Forti del successo ottenuto a Viggianello contro il colonnello Grasson ed i galantuomini schierati con i soldati francesi, i contadini di Pedali con la bianca bandiera borbonica muovono ora contro Terranova del Pollino per punire coloro che hanno tradito il Rusciani. Dopo il sacco di Terranova è la volta di Francavilla sul Sinni che il Grasson non riesce a difendere. Dal Sinni il Muscariello e il Necco si spingono in Calabria. Battono e disperdono reparti regolari e saccheggiano Oriolo e Alessandria del Carretto. Diretti ora verso la Piana di Sibari, informatori comunicano che da Cassano reparti francesi muovono contro di loro.
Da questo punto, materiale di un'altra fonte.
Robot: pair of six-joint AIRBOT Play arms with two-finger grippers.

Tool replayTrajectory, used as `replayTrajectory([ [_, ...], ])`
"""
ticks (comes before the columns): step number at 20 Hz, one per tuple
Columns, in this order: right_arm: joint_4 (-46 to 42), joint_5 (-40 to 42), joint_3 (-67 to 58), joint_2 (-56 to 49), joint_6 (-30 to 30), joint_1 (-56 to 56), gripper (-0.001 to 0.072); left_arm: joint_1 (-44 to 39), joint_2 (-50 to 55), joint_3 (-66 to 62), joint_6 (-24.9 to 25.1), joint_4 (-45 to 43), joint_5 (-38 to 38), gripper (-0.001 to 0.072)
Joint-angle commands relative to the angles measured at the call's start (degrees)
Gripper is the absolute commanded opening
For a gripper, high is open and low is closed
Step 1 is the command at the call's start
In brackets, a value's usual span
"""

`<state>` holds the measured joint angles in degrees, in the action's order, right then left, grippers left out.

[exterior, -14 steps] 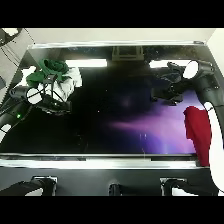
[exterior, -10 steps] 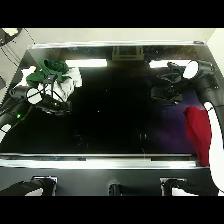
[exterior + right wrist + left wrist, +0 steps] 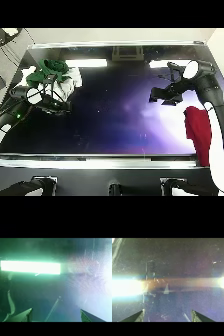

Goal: Fold the shirts.

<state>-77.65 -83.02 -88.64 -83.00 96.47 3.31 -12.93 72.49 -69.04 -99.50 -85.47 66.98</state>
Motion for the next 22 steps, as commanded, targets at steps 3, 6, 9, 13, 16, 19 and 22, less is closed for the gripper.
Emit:
replayTrajectory([
  [3, 0.0, 0.5, 0.0, 0.0, 0.0, 0.0, 0.0697, 0.0, 0.0, 0.0, 0.0, 0.0, -0.2, 0.0701],
  [6, 0.0, 5.3, 0.0, 0.0, 0.0, 0.0, 0.0696, 0.0, 0.0, 0.0, 0.0, 0.1, -3.1, 0.0701],
  [9, 0.0, 9.6, 0.0, 0.0, 0.0, 0.0, 0.0696, 0.6, 0.0, -0.6, 0.0, -1.5, -8.0, 0.072],
  [13, 0.2, 15.1, 0.0, 0.0, 0.0, 0.0, 0.0696, 15.6, 3.1, -9.9, -10.5, -0.5, -9.4, 0.072],
  [16, 0.3, 14.1, 0.0, 0.0, 0.0, 0.0, 0.0696, 30.9, 7.6, -11.4, -12.6, 13.1, -6.5, 0.072],
  [19, 0.5, 13.7, 0.0, 0.0, 0.0, 0.0, 0.0696, 35.4, 13.2, -10.4, -10.5, 15.7, -4.7, 0.072],
  [22, 1.6, 13.7, 0.0, 0.0, 0.0, 0.0, 0.0695, 33.5, 20.0, -9.8, -4.7, 24.3, -9.7, 0.072],
])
Poiché scarso affidamento danno le popolazioni a sud di Oriolo atterrite dalla ferocia con cui nell’agosto i francesi hanno punito i ribelli, il Necco consiglia di ritirarsi sul versante tirrenico e di unirsi ai ribelli che ancora operano nella Valle del Mercure e nei boschi del Palanuda. Ed i ribelli di Pedali salgono sul Pollino e scendono sui Lao. Ma il loro destino è segnato: divisi dal Necco, che si ritira in Calabria, essi depongono presto le armi.
A Castelluccio il loro capo cade in un tranello tesogli da una spia. Gli uomini che hanno seguito Muscariello non sfuggono ora ai francesi e soltanto pochi riescono a raggiungere le loro case.